Il s’agit, quand le monde s’en va, de mourir vivant
On trouve dans les deux formulations, Je suis mort et Mourir vivant un paradoxe analogue. Pour dire que Je suis mort, je dois être vivant, ce qui est impossible; et mourir suppose qu’on accepte de ne plus être vivant, ce qui semble contradictoire avec l’expression Mourir vivant. Ce paradoxe n’est ni un jeu ni une illusion, c’est la réalité de notre rapport à la mort. Il est impossible de dire ou d’écrire ce que signifie Être mort. Nous ne pouvons pas le savoir, la seule communication que nous puissions avoir avec les morts est imaginaire, spectrale, c’est-à-dire vivante. Les formulations hybrides, apparemment paradoxales, ne sont pas des amusements frivoles ou poétiques. Elles représentent, pour nous et en tant que vivants, la seule façon accessible de penser la mort; et surtout le chemin le plus digne, le plus lucide et le plus responsable pour mourir.
Parler de Mourir vivant, c’est considérer le mourir comme un acte et non comme une fatalité, une nécessité ou un destin. Il arrive que le futur mourant s’en empare. C’est ce que fait Kanji Watanabe, fonctionnaire en fin de carrière, dans Ikiru, d’Akira Kurosawa (1952). Le titre japonais signifie Vivre, alors même que l’homme se sait atteint d’un cancer de l’estomac qui ne lui laisse que six mois à vivre, une situation analogue à celle de Martha dans le film de Pedro Almodovar, La chambre d’à côté(2024). Leur réaction n’est pas la même. Le fonctionnaire japonais fait en sorte qu’un jardin d’enfants soit construit dans une banlieue défavorisée. Il fait don de sa toute dernière énergie pour la vie des autres, des enfants. Martha, reporter de guerre, est plus autocentrée. Elle décide de contrôler sa mort, de la décider elle-même au moment où elle le voudra. Elle n’adresse pas une question sociale mais s’adresse à l’une de ses amies qui aura anticipé son deuil. En vitalisant son propre mourir, elle modifie la perception de la mort pour les autres. Elle ne sera pas un objet pour les médecins, mais un sujet jusqu’au bout.

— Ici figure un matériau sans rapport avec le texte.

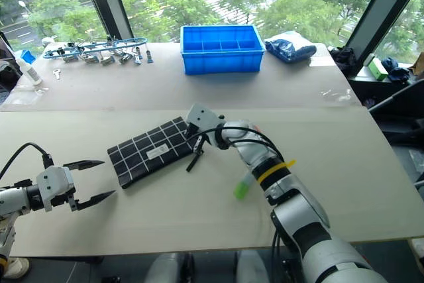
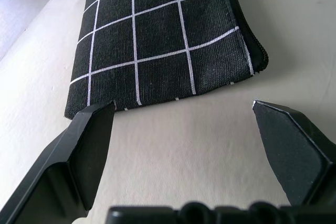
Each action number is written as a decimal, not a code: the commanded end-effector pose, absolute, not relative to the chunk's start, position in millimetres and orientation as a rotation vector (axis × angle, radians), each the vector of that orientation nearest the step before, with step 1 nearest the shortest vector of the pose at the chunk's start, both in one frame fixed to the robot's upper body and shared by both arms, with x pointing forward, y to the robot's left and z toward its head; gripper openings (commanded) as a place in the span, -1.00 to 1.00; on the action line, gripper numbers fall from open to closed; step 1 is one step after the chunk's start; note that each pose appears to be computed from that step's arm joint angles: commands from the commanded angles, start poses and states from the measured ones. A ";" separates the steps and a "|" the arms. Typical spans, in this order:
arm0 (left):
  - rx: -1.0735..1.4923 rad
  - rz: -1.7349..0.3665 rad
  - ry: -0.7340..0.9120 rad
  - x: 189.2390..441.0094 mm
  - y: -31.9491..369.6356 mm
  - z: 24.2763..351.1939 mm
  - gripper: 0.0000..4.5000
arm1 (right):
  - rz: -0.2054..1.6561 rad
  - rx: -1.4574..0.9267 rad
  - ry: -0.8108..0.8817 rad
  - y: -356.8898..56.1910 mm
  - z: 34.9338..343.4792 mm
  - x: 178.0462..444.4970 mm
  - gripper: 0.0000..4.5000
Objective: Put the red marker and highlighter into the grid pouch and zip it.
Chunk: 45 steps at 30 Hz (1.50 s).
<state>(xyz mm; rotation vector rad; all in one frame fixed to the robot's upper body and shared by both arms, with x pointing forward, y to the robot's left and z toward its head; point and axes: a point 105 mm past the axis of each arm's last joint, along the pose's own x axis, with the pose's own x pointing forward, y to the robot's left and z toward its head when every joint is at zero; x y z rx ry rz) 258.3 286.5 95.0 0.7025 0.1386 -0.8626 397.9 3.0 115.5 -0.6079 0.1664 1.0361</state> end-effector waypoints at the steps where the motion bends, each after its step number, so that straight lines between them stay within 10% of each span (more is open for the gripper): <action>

Il en va de même pour Faramarz dans le film de Maryam Moghadam et Behtash Sanaeeha, Le gâteau préféré (2024). Comme Mahin avec laquelle il passera une soirée entière à chanter et danser, peut-être la seule soirée heureuse de sa vie, il vit seul depuis des dizaines d’années. Il se sait malade, fragile, n’a aucune perspective, aucune joie (à part cette rencontre d’un jour), et quand Mahin lui demande ce qui l’angoisse le plus, il répond : mourir seul, sans personne qui n’y prête attention. Sait-il déjà que ce jour-là sera son dernier ? En tout cas sa chance, son destin ultime, c’est d’avoir rencontré quelqu’un qui embrassera son front, lui donnera une dernière part de gâteau, le lavera soigneusement et plutôt que de le laisser dans une tombe anonyme, l’enterrera dans son propre jardin. Il ne sera pas mort déjà mort (comme la plupart des Iraniens, laisse-t-on entendre), mais bien vivant, suprêmement vivant.
Le désir d’agréger à la vie sa propre mort prend des formes différentes selon les cultures et les idéologies. Pour le poète Heinrich von Kleist et Henriette Vogel, un matin de 1811, il a pris la forme d’un pacte de suicide, comme le décrit Jessica Hausner dans Amour fou (2014). Pour Simon et sa compagne Elisabeth dans L’Amour à mort (Alain Resnais, 1984), c’est le désir conjoint de se désendetter absolument, de refuser toute compromission avec la vie. Dans L’étrange affaire Angelica (Manoel de Oliveira, 2010), c’est répondre à l’appel d’un autre monde. Dans tous ces cas (et beaucoup d’autres), le commandement Il faut mourir vivantprévaut sur tout autre rituel ou cérémonie funéraire.